Exercise directions:
Among the entries that follow, find every line with the word "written" and list it.

[Dataset records]

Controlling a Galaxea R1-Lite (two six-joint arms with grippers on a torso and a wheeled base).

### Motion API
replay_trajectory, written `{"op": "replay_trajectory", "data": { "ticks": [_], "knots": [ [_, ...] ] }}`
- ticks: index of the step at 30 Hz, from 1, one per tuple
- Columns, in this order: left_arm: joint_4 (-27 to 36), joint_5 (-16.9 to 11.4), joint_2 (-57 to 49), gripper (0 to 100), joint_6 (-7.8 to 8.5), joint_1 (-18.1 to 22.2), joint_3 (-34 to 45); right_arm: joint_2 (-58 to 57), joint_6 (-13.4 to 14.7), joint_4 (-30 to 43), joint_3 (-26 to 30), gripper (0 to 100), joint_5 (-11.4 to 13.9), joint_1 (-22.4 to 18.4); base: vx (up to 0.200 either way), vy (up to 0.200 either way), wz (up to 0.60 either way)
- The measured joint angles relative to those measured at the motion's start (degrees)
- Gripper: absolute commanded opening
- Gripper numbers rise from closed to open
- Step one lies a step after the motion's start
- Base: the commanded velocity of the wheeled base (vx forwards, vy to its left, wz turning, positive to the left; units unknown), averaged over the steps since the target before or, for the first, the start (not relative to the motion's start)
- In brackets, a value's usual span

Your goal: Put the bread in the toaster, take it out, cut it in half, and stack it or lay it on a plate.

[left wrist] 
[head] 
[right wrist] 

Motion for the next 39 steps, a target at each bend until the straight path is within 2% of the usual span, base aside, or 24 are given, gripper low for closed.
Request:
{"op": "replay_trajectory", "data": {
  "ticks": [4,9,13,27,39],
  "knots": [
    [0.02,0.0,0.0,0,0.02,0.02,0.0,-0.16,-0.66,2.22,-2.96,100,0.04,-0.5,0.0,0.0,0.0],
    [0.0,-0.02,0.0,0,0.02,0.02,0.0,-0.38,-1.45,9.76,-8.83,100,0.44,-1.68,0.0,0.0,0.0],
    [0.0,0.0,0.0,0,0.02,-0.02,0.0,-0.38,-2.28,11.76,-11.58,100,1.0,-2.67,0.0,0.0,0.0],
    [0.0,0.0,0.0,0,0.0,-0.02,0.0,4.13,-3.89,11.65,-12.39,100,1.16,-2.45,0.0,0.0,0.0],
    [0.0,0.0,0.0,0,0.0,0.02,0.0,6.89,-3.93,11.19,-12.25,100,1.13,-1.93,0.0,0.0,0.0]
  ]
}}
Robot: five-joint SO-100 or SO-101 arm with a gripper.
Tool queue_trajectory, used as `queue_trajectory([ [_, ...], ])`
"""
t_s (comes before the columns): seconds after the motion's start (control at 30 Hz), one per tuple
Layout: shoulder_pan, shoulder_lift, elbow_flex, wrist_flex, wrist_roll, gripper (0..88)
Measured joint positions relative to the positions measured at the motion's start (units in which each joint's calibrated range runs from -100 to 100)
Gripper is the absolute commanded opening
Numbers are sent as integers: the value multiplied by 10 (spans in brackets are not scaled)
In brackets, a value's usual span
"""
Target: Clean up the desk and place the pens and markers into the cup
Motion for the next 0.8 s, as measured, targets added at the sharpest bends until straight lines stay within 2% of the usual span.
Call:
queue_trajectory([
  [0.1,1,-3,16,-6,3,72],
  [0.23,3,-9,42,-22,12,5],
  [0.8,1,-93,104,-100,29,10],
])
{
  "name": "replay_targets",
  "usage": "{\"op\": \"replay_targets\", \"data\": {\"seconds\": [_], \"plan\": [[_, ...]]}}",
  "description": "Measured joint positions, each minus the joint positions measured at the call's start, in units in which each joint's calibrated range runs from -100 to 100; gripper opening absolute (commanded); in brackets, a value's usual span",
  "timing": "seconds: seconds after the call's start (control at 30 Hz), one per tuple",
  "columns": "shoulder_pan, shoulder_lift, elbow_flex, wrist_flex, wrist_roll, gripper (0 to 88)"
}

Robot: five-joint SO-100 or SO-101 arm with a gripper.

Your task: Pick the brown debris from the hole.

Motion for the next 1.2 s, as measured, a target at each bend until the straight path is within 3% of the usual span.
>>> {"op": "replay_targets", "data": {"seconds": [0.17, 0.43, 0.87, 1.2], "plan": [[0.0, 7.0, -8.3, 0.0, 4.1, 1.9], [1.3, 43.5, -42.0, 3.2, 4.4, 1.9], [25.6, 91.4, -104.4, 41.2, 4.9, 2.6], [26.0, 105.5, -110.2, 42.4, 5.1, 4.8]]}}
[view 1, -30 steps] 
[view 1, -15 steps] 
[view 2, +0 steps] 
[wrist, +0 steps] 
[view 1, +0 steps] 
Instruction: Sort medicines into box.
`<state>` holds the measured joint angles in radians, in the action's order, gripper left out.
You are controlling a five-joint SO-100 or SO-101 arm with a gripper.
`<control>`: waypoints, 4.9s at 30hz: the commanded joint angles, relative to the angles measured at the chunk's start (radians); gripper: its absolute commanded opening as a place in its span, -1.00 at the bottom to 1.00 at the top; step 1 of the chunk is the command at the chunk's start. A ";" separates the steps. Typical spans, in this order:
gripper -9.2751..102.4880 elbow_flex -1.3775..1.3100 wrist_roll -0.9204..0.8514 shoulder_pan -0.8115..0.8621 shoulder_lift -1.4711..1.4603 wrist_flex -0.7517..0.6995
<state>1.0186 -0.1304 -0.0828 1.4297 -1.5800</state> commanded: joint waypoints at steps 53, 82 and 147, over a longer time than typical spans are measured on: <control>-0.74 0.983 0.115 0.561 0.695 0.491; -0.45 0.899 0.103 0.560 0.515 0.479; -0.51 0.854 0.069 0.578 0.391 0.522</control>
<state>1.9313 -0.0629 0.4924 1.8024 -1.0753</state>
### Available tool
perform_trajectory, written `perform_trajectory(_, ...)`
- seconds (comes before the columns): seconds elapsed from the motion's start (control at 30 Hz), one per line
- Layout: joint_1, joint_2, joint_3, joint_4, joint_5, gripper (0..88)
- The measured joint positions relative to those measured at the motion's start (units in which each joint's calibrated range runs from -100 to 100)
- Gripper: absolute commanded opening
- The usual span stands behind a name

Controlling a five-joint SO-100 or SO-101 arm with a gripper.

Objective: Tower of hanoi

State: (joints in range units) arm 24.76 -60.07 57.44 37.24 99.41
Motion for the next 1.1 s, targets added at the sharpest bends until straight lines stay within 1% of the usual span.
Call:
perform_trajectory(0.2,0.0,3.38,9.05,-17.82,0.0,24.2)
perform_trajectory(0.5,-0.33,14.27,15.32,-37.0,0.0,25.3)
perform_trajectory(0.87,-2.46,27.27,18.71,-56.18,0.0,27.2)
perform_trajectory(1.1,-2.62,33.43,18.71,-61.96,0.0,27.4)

Exercise response:
replay_trajectory, written `{"op": "replay_trajectory", "data": { "ticks": [_], "knots": [ [_, ...] ] }}`
perform_trajectory, written `perform_trajectory(_, ...)`

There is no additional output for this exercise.